• Cara Fielden

The truth about booze

There are a number of misconceptions out there about alcohol and its impact on us. Whether it’s keeping us warm on a winter’s night out, making us more chatty at the bar with friends, or helping us fall asleep when our mind is racing - there’s a lot of ideas out there about booze. But how much of this is true? And what impact does alcohol really have? Read on to bust those boozy myths.



Myth #1: Alcohol is a stimulant


Although it has stimulating effects including increasing heart rate, giving us energy, and decreasing our inhibitions, this idea is misleading and doesn’t show us the bigger picture. When we drink alcohol, we experience that ‘high’ feeling that many stimulant drugs give us. This is because it initially increases the dopamine in our brains, which is why many people consider the substance a stimulant rather than a depressant.


The main ingredient in alcohol, ethanol, is a depressant - which is why alcohol is classed primarily as a depressant substance. Depressant substances reduce arousal and stimulation - which can cause confusion due to the stimulating effects it has. But as a depressant, alcohol slows the central nervous system, affects concentration and coordination and slows down a person’s ability to respond in unexpected situations.

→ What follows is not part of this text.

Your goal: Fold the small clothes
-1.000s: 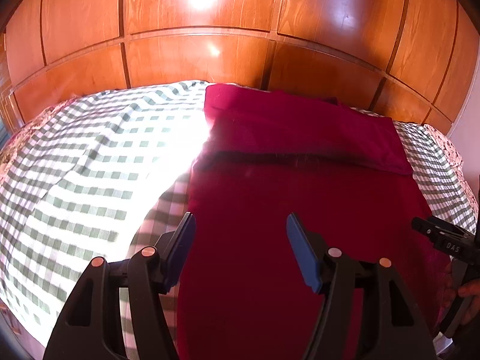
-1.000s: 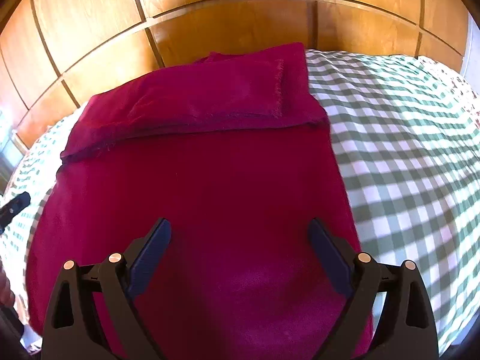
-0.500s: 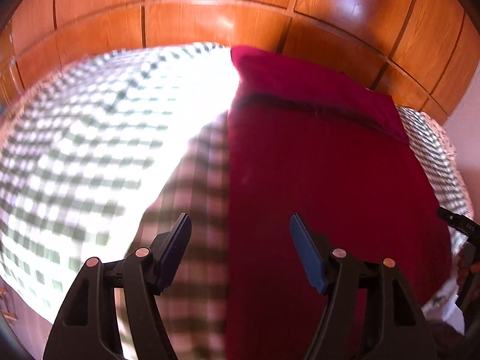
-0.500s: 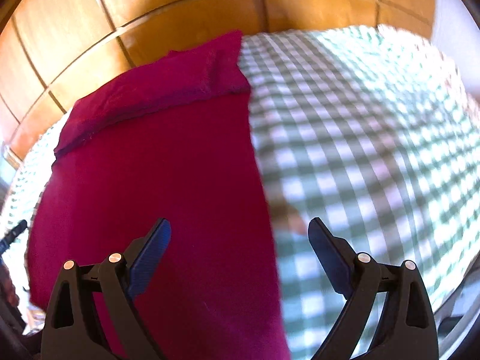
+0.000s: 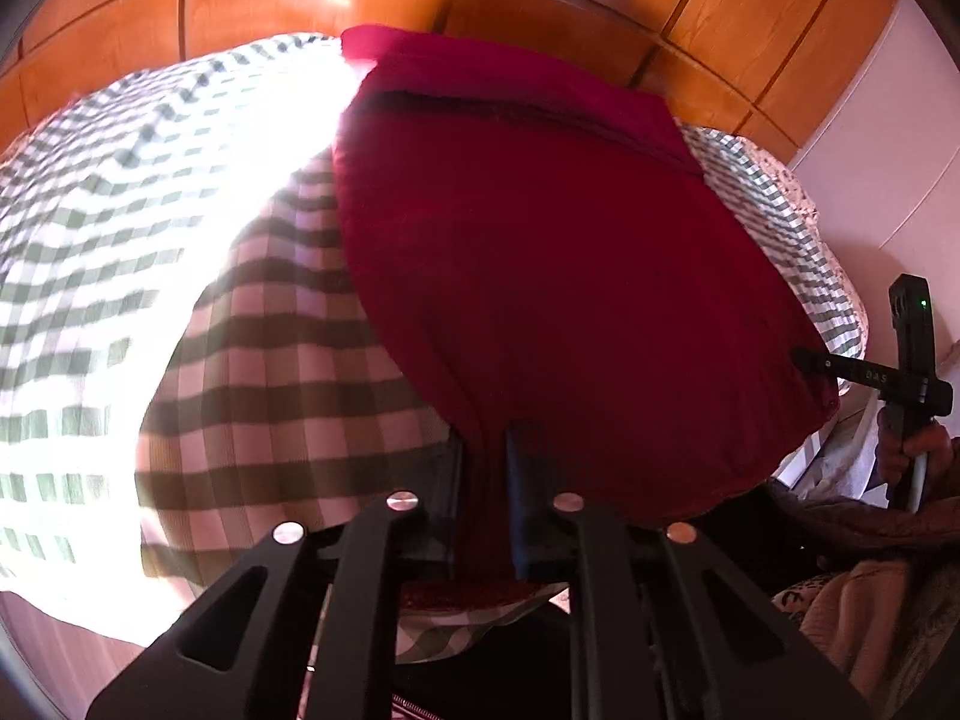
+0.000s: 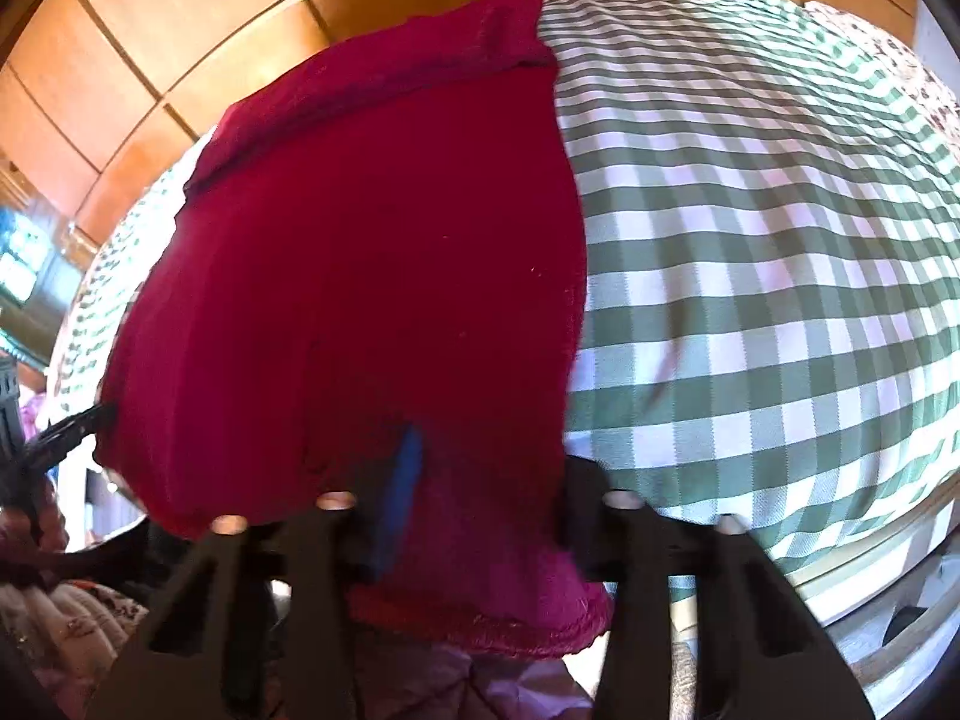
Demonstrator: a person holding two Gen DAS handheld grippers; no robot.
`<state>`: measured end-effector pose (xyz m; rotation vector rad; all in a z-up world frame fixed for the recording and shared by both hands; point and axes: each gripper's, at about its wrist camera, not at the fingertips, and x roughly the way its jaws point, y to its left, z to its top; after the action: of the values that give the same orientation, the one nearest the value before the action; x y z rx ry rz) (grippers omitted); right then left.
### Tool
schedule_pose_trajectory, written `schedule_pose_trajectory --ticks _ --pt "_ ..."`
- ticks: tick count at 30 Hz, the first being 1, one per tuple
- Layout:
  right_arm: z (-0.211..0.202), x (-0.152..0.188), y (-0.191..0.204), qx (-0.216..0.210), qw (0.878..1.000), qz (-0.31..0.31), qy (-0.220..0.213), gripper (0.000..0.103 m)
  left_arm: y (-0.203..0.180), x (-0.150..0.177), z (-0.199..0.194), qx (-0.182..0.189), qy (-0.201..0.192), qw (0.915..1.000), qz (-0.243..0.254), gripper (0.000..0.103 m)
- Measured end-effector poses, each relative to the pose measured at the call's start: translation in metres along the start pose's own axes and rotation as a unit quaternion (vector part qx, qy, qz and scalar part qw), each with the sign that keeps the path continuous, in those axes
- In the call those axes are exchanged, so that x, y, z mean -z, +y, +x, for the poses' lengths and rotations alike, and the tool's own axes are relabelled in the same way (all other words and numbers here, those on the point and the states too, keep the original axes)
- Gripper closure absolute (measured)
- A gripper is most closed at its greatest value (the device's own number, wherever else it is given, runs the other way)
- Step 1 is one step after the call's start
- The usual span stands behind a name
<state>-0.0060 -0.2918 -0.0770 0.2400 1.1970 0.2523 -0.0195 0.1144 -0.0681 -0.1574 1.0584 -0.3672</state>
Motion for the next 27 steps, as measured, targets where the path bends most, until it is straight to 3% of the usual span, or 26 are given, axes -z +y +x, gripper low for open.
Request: schedule_pose_trajectory --ticks 1,2,6,13,18,22,25,26,27 --pt "-0.002 -0.002 0.001 -0.008 1.000 0.002 0.000 0.088 0.001 -0.004 -0.001 0.008 -0.003 1.0000 -0.004 0.093" --pt "-0.004 -0.004 0.003 -0.013 1.000 0.001 -0.005 0.092 0.004 -0.007 -0.003 0.017 -0.007 0.9998 -0.010 0.093" --pt "-0.014 -0.018 0.014 -0.045 0.998 -0.008 -0.034 0.092 0.013 -0.021 -0.014 0.064 -0.027 0.9967 -0.042 0.093" --pt "-0.020 -0.046 0.014 -0.089 0.993 0.016 -0.074 0.093 0.037 -0.060 -0.021 0.138 -0.076 0.9819 -0.104 0.093" --pt "-0.011 -0.089 -0.005 -0.084 0.990 0.059 -0.099 0.093 0.054 -0.103 -0.005 0.138 -0.092 0.9759 -0.142 0.093" --pt "0.004 -0.125 -0.014 -0.074 0.989 0.076 -0.101 0.093 0.067 -0.146 0.024 0.112 -0.080 0.9745 -0.177 0.092" --pt "0.014 -0.147 -0.016 -0.070 0.989 0.077 -0.101 0.093 0.077 -0.166 0.037 0.077 -0.083 0.9717 -0.207 0.076" --pt "0.015 -0.155 -0.016 -0.075 0.989 0.078 -0.105 0.090 0.078 -0.167 0.038 0.070 -0.088 0.9696 -0.217 0.054" --pt "0.017 -0.162 -0.017 -0.083 0.988 0.080 -0.107 0.085 0.084 -0.170 0.037 0.063 -0.098 0.9659 -0.231 0.039"
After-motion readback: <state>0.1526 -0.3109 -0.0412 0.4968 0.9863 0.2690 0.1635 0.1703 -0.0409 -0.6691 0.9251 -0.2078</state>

This does, however, explain why in small doses, alcohol can make us feel more relaxed and more comfortable in social situations. But after hitting the bars a little too hard, we can feel quite down - during or after drinking.


Myth #2: Alcohol helps us sleep


If you’ve ever had a Bailey’s before bed or a couple glasses of wine in the evening, you’ll probably have noticed that you’ve fallen asleep quickly, or quicker than usual. We all know that feeling after a heavy drinking social, coming home and it feels like you’re asleep before you’ve even hit the pillow! Why is that?

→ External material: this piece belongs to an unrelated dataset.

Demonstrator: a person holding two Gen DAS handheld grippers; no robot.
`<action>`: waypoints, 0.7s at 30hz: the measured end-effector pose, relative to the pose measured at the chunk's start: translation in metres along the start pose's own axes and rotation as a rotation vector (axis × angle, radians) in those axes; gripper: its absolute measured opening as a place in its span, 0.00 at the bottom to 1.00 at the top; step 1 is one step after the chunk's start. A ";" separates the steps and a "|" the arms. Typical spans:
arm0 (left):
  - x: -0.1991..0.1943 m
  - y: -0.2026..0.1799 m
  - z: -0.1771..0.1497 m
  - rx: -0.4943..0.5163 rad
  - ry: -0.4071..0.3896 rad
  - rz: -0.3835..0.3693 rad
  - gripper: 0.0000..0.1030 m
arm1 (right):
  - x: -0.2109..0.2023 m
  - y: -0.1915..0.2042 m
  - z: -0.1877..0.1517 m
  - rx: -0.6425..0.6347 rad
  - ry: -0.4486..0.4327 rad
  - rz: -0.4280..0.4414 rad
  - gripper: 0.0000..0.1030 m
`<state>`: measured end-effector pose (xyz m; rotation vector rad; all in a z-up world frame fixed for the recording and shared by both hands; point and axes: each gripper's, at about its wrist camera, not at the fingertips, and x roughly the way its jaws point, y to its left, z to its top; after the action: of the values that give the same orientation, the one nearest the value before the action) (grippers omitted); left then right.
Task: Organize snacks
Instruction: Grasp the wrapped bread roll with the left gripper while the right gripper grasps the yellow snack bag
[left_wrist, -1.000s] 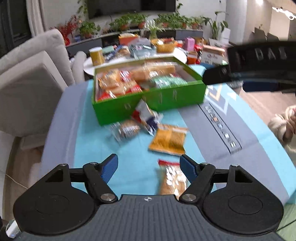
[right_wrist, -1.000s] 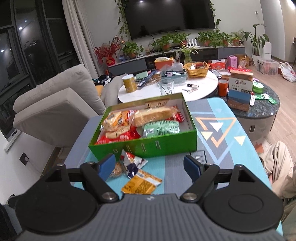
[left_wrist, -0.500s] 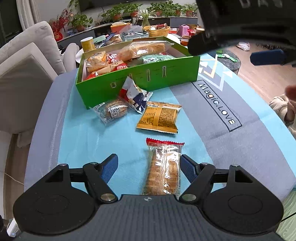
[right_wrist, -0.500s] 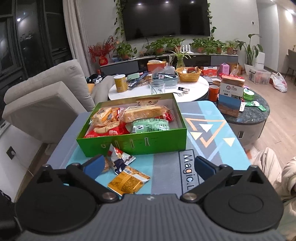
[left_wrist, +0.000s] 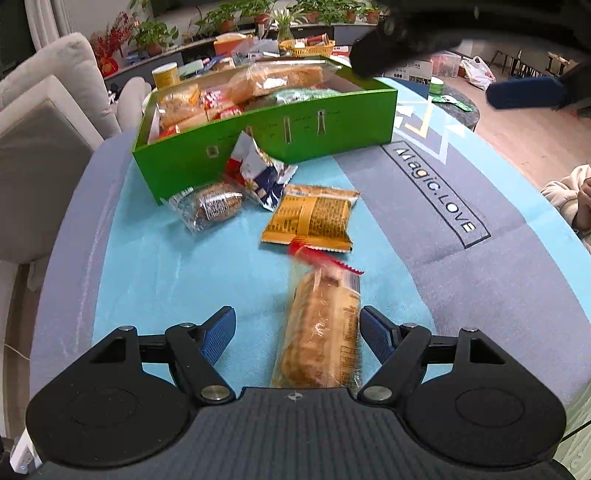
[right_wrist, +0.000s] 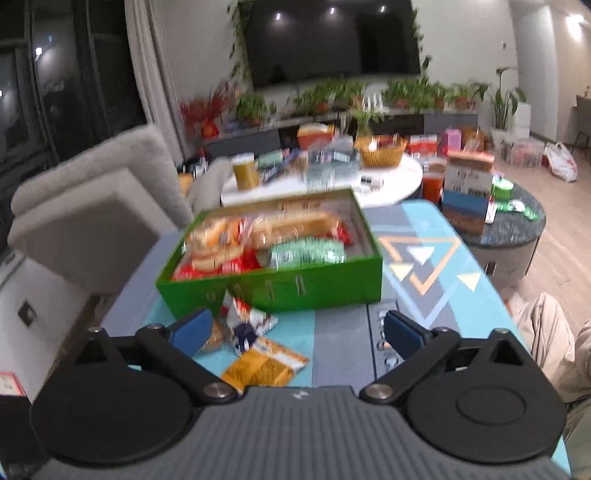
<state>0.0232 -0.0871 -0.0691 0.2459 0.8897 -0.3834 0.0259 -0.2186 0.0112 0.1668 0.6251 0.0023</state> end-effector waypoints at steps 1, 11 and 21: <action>0.002 0.000 -0.001 -0.004 0.007 -0.004 0.70 | 0.004 -0.001 -0.001 0.009 0.020 -0.003 0.50; -0.001 0.001 0.001 0.018 -0.020 -0.014 0.69 | 0.025 -0.002 -0.008 0.038 0.119 -0.025 0.50; 0.002 0.021 0.001 -0.017 -0.021 -0.020 0.35 | 0.053 0.014 -0.013 0.020 0.216 -0.024 0.50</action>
<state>0.0344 -0.0687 -0.0691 0.2170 0.8747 -0.3957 0.0624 -0.1997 -0.0274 0.1794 0.8428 -0.0094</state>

Well, alcohol has sedative properties, meaning initially it can aid in falling asleep quickly. Don’t let that fool you though, alcohol is not good for our sleep overall. It actually reduces our sleep quality and can cause a lot of disturbances throughout the night, leading to feeling very fatigued the next day.


The Sleep Foundation recommends having your last alcoholic beverage at least four hours before bedtime to reduce the risk of sleep disruptions.


Myth #3: Alcohol keeps you warm


Also known as a beer jacket or an alcohol blanket, many believe that alcohol can keep us toasty warm - but they would be wrong!


It’s a common misconception that when you drink, you stay warm, but actually what is happening is that the alcohol makes your blood vessels dilate, sending more blood to your skin. Whilst this makes us feel warmer, we’re actually losing our body heat to our environment faster!


So next time you opt to walk home from the pub without a coat, you may want to rethink…


Myth #4: Breaking the seal


You’re on your third drink, and you’re avoiding the bathroom at all costs. You don’t want to go, because once you go once, you’ll spend the rest of your evening peeing instead of socialising with friends: AKA, you don’t want to break the seal.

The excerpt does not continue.